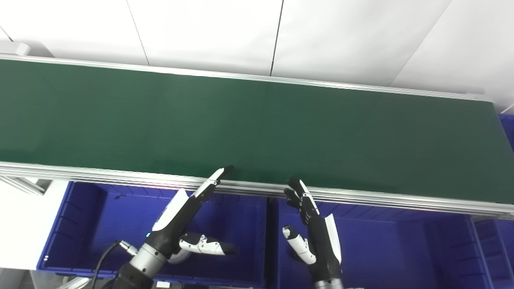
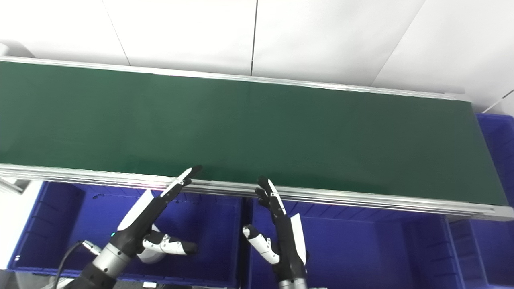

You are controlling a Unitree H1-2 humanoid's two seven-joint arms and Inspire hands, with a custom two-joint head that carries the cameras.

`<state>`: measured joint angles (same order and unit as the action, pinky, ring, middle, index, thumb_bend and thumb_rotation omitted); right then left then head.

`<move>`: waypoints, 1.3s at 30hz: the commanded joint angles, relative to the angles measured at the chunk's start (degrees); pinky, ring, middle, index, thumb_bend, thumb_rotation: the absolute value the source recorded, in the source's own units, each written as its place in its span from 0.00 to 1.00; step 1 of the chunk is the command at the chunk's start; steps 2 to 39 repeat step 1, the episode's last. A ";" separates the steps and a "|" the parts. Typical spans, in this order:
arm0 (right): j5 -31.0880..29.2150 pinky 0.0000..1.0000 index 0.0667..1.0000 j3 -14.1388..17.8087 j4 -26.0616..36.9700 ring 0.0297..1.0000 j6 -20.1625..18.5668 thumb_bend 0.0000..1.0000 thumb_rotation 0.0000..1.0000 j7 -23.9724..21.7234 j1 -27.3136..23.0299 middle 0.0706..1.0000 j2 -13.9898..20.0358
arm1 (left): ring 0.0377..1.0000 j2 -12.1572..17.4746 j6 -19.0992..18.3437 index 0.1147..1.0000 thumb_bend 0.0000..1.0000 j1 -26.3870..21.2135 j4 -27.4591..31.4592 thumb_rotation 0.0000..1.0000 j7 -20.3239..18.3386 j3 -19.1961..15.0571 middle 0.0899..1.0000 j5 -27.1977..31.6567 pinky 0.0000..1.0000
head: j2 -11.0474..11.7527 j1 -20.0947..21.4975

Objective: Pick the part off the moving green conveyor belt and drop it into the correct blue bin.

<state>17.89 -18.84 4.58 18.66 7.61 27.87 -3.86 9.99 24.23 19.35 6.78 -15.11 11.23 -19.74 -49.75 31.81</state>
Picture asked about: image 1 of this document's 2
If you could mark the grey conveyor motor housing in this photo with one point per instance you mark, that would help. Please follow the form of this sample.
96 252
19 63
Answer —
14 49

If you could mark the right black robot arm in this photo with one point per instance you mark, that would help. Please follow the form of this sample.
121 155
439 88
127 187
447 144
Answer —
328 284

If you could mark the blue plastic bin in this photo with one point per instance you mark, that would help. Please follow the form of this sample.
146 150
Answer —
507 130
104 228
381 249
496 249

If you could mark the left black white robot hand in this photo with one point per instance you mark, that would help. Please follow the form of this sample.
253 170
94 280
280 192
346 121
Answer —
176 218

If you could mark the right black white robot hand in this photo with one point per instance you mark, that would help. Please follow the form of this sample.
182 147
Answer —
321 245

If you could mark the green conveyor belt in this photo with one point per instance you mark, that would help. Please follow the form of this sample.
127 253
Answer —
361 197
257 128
- - - -
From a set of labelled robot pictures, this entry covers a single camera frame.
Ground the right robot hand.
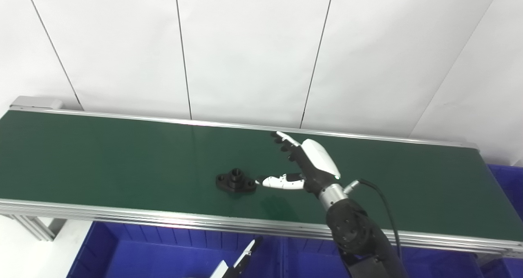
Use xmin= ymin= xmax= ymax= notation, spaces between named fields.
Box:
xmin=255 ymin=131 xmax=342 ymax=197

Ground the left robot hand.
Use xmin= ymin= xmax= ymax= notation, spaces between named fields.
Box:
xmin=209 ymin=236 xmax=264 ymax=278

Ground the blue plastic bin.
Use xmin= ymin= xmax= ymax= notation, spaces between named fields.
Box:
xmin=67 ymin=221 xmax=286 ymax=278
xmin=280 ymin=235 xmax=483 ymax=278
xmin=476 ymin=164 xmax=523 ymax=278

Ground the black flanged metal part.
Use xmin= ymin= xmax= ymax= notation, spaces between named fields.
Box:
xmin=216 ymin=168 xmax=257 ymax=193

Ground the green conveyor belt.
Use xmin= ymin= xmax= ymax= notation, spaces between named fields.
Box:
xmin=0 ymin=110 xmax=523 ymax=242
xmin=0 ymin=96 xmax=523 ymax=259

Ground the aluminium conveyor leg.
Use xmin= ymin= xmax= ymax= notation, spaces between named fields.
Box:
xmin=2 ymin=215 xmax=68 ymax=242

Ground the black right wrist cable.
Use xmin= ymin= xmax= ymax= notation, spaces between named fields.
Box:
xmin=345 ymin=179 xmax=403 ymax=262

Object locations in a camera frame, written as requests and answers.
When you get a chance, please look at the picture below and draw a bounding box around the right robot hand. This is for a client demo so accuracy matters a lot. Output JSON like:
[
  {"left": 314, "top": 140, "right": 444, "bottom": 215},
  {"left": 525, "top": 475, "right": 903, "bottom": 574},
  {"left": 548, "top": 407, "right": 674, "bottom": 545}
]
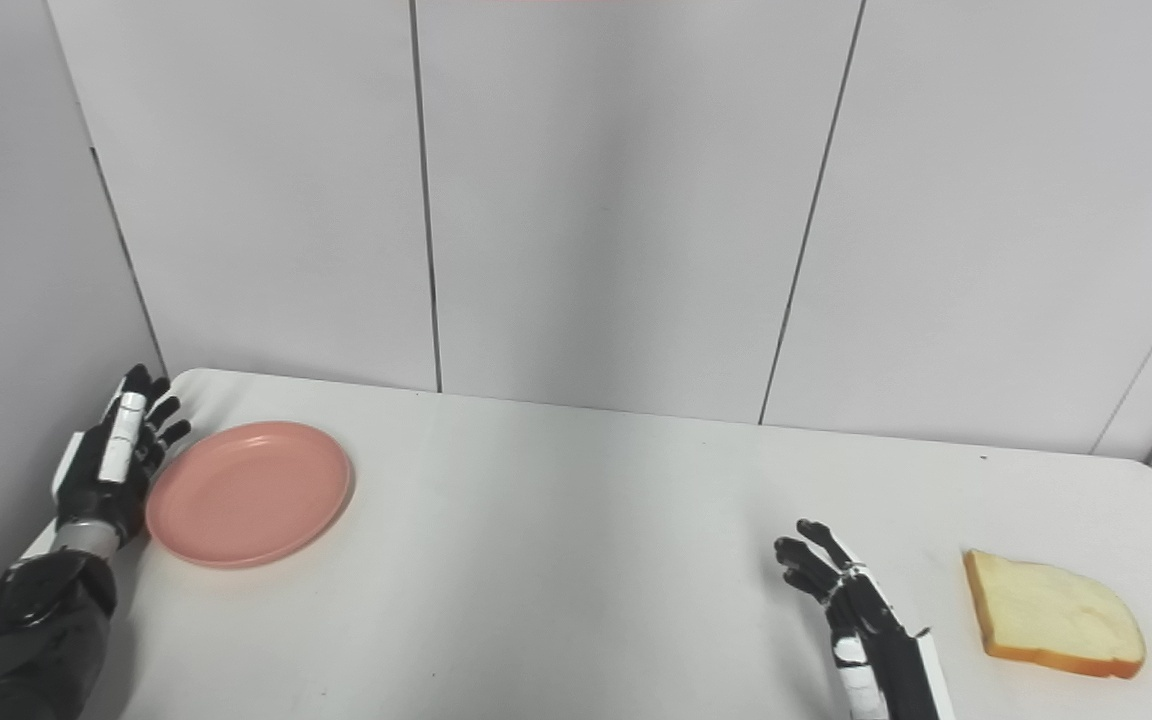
- - - -
Task requirements:
Could you retype exactly the lines above, starting at the line that contains "You are controlling" and ending at the line that contains "left then head.", and nothing more?

Your response:
You are controlling a Unitree H1-2 humanoid's two seven-joint arms and Inspire hands, with a custom two-joint head that carries the cameras.

`<state>`: measured joint angles (same order and unit as the action, pinky, ring, middle, index, thumb_bend and thumb_rotation omitted); right then left then head.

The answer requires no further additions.